● **Assignment**
What lines in the records below hold the string "garment"? Please show them.

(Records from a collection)
━━━━
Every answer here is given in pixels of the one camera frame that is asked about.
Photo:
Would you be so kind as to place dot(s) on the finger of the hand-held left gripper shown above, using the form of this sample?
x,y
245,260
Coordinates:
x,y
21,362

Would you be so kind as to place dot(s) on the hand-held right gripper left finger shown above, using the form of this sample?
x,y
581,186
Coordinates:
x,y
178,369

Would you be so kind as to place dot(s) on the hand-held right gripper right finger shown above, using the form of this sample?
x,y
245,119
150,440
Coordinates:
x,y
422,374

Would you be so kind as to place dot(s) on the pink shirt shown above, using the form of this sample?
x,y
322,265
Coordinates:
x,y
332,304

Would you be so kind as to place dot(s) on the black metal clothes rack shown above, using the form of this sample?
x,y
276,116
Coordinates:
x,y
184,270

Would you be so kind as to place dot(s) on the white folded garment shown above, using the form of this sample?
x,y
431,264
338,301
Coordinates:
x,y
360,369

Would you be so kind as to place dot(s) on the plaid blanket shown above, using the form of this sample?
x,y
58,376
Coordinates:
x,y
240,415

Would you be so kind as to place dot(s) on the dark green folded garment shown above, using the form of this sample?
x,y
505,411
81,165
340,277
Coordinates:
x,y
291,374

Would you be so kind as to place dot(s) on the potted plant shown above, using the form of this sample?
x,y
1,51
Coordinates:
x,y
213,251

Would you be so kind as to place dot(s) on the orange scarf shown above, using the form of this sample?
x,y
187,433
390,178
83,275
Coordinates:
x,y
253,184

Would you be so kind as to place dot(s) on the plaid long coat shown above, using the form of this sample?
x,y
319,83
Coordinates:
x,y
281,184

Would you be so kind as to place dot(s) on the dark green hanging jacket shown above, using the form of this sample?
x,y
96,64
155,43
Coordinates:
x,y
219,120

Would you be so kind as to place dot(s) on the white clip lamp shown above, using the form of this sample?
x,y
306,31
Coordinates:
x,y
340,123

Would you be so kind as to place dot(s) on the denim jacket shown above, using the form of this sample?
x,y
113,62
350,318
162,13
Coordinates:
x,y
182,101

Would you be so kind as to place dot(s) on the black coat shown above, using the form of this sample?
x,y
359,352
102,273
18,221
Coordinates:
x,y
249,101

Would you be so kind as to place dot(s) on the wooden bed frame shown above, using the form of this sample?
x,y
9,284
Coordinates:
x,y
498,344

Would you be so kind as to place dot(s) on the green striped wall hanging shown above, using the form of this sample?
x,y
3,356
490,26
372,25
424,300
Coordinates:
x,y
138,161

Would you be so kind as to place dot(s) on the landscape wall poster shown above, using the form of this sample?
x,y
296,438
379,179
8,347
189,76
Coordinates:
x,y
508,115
━━━━
● **Exercise response**
Would you be so kind as to place dot(s) on the white folded garment shown above, using the form of this sample?
Would you be so kind as to place dot(s) on the dark green folded garment shown above, using the form of this sample?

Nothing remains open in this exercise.